Data excerpts:
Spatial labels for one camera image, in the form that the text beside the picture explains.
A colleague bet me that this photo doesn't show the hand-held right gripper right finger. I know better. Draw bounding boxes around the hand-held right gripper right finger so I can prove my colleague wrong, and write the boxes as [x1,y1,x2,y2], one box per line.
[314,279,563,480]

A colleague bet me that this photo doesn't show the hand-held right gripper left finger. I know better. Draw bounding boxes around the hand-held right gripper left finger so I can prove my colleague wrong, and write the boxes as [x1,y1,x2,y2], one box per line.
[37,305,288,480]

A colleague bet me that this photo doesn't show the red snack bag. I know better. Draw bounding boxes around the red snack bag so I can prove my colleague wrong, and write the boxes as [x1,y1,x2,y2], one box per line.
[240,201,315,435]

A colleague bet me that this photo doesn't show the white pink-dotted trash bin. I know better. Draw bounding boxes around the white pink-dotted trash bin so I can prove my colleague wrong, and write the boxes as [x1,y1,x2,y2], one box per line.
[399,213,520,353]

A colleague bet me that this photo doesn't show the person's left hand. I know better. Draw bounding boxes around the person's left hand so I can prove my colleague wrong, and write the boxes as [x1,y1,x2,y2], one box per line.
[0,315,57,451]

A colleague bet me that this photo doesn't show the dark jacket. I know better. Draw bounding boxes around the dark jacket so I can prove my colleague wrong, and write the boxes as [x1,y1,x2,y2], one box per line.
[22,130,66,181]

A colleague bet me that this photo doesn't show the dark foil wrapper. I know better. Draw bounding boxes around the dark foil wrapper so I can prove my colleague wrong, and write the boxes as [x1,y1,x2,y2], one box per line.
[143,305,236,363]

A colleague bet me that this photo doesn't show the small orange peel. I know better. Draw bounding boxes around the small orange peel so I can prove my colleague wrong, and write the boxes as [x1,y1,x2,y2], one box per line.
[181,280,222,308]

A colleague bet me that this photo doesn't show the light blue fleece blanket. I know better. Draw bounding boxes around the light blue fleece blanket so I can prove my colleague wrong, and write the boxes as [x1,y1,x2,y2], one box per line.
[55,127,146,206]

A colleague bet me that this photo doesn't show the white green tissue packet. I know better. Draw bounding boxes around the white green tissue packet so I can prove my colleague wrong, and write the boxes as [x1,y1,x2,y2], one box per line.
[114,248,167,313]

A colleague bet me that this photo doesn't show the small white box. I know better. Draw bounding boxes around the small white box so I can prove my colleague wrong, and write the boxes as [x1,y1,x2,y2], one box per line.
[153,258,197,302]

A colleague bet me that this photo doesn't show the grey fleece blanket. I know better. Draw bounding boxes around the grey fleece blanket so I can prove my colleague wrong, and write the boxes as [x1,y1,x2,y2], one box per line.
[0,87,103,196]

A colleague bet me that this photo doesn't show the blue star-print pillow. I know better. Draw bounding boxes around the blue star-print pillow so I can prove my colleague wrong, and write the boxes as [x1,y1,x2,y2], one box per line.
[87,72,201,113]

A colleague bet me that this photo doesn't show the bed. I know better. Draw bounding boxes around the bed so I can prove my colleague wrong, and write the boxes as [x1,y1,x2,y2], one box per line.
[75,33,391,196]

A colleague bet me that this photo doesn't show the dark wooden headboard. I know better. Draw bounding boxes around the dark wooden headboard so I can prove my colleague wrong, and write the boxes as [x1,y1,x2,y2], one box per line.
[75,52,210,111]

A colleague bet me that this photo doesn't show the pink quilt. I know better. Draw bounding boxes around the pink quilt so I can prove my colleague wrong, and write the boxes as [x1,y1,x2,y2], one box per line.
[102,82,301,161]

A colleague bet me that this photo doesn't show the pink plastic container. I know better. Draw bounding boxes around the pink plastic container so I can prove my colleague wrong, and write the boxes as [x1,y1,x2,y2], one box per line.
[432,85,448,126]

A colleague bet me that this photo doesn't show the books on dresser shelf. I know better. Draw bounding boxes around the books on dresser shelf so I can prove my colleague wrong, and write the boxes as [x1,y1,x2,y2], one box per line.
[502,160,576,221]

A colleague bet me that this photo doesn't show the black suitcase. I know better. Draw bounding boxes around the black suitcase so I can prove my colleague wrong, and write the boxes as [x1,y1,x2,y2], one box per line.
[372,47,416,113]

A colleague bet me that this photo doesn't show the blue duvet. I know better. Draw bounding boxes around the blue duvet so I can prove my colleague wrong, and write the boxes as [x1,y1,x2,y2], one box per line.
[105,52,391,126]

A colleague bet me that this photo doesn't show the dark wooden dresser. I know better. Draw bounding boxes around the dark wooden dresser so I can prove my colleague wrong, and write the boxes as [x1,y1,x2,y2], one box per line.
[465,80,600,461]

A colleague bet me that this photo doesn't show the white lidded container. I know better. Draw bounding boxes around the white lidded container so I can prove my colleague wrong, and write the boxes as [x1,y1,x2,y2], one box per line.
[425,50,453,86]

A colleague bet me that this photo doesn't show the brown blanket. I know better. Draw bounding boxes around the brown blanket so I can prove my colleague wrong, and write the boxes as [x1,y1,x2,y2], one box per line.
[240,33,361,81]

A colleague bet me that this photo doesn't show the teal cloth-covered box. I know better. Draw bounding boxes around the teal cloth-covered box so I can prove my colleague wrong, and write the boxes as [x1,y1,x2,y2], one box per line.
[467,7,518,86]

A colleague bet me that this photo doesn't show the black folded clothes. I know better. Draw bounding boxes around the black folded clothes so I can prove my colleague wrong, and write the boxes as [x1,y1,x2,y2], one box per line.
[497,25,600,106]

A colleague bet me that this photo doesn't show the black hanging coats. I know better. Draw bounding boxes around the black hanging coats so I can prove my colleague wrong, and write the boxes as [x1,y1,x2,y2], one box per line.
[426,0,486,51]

Brief: All records are to be retyped precisely.

Answer to this exercise:
Spatial labels for one camera image, in the form that the text beside the picture explains.
A colleague bet me that this photo doesn't show the hand-held right gripper right finger. I know better. Draw bounding boxes around the hand-held right gripper right finger so I can prove my colleague wrong, and write the boxes as [x1,y1,x2,y2], one box per line.
[314,279,563,480]

A colleague bet me that this photo doesn't show the hand-held right gripper left finger. I know better. Draw bounding boxes around the hand-held right gripper left finger so I can prove my colleague wrong, and write the boxes as [x1,y1,x2,y2], one box per line.
[37,305,288,480]

A colleague bet me that this photo doesn't show the red snack bag. I know better. Draw bounding boxes around the red snack bag so I can prove my colleague wrong, and write the boxes as [x1,y1,x2,y2], one box per line.
[240,201,315,435]

A colleague bet me that this photo doesn't show the white pink-dotted trash bin. I know better. Draw bounding boxes around the white pink-dotted trash bin so I can prove my colleague wrong, and write the boxes as [x1,y1,x2,y2], one box per line.
[399,213,520,353]

A colleague bet me that this photo doesn't show the person's left hand. I know better. Draw bounding boxes around the person's left hand so I can prove my colleague wrong, and write the boxes as [x1,y1,x2,y2], one box per line.
[0,315,57,451]

A colleague bet me that this photo doesn't show the dark jacket. I know better. Draw bounding boxes around the dark jacket so I can prove my colleague wrong, and write the boxes as [x1,y1,x2,y2], one box per line.
[22,130,66,181]

A colleague bet me that this photo doesn't show the dark foil wrapper. I know better. Draw bounding boxes around the dark foil wrapper so I can prove my colleague wrong, and write the boxes as [x1,y1,x2,y2], one box per line.
[143,305,236,363]

A colleague bet me that this photo doesn't show the small orange peel. I know better. Draw bounding boxes around the small orange peel so I can prove my colleague wrong, and write the boxes as [x1,y1,x2,y2], one box per line.
[181,280,222,308]

A colleague bet me that this photo doesn't show the light blue fleece blanket. I know better. Draw bounding boxes around the light blue fleece blanket so I can prove my colleague wrong, and write the boxes as [x1,y1,x2,y2], one box per line.
[55,127,146,206]

A colleague bet me that this photo doesn't show the white green tissue packet. I know better. Draw bounding boxes around the white green tissue packet so I can prove my colleague wrong, and write the boxes as [x1,y1,x2,y2], one box per line.
[114,248,167,313]

A colleague bet me that this photo doesn't show the small white box. I know better. Draw bounding boxes around the small white box so I can prove my colleague wrong, and write the boxes as [x1,y1,x2,y2], one box per line.
[153,258,197,302]

A colleague bet me that this photo doesn't show the grey fleece blanket. I know better. Draw bounding boxes around the grey fleece blanket so I can prove my colleague wrong, and write the boxes as [x1,y1,x2,y2], one box per line.
[0,87,103,196]

A colleague bet me that this photo doesn't show the blue star-print pillow. I know better. Draw bounding boxes around the blue star-print pillow so I can prove my colleague wrong, and write the boxes as [x1,y1,x2,y2], one box per line.
[87,72,201,113]

A colleague bet me that this photo doesn't show the bed. I know better. Draw bounding boxes around the bed so I can prove my colleague wrong, and write the boxes as [x1,y1,x2,y2], one box per line.
[75,33,391,196]

A colleague bet me that this photo doesn't show the dark wooden headboard. I know better. Draw bounding boxes around the dark wooden headboard so I can prove my colleague wrong, and write the boxes as [x1,y1,x2,y2], one box per line.
[75,52,210,111]

A colleague bet me that this photo doesn't show the pink quilt. I know better. Draw bounding boxes around the pink quilt so I can prove my colleague wrong, and write the boxes as [x1,y1,x2,y2], one box per line.
[102,82,301,161]

A colleague bet me that this photo doesn't show the pink plastic container. I know better. Draw bounding boxes around the pink plastic container so I can prove my colleague wrong, and write the boxes as [x1,y1,x2,y2], one box per line.
[432,85,448,126]

A colleague bet me that this photo doesn't show the books on dresser shelf. I know better. Draw bounding boxes around the books on dresser shelf so I can prove my colleague wrong, and write the boxes as [x1,y1,x2,y2], one box per line.
[502,160,576,221]

A colleague bet me that this photo doesn't show the black suitcase. I know better. Draw bounding boxes around the black suitcase so I can prove my colleague wrong, and write the boxes as [x1,y1,x2,y2], one box per line.
[372,47,416,113]

A colleague bet me that this photo doesn't show the blue duvet. I know better. Draw bounding boxes around the blue duvet so I can prove my colleague wrong, and write the boxes as [x1,y1,x2,y2], one box per line.
[105,52,391,126]

A colleague bet me that this photo doesn't show the dark wooden dresser. I know better. Draw bounding boxes around the dark wooden dresser so I can prove my colleague wrong, and write the boxes as [x1,y1,x2,y2], one box per line.
[465,80,600,461]

A colleague bet me that this photo doesn't show the white lidded container. I know better. Draw bounding boxes around the white lidded container so I can prove my colleague wrong, and write the boxes as [x1,y1,x2,y2], one box per line.
[425,50,453,86]

A colleague bet me that this photo doesn't show the brown blanket. I know better. Draw bounding boxes around the brown blanket so I can prove my colleague wrong, and write the boxes as [x1,y1,x2,y2], one box per line.
[240,33,361,81]

A colleague bet me that this photo doesn't show the teal cloth-covered box. I know better. Draw bounding boxes around the teal cloth-covered box so I can prove my colleague wrong, and write the boxes as [x1,y1,x2,y2], one box per line.
[467,7,518,86]

A colleague bet me that this photo doesn't show the black folded clothes. I know better. Draw bounding boxes around the black folded clothes so I can prove my colleague wrong, and write the boxes as [x1,y1,x2,y2], one box per line.
[497,25,600,106]

A colleague bet me that this photo doesn't show the black hanging coats. I know better. Draw bounding boxes around the black hanging coats so I can prove my colleague wrong, and write the boxes as [x1,y1,x2,y2], one box per line.
[426,0,486,51]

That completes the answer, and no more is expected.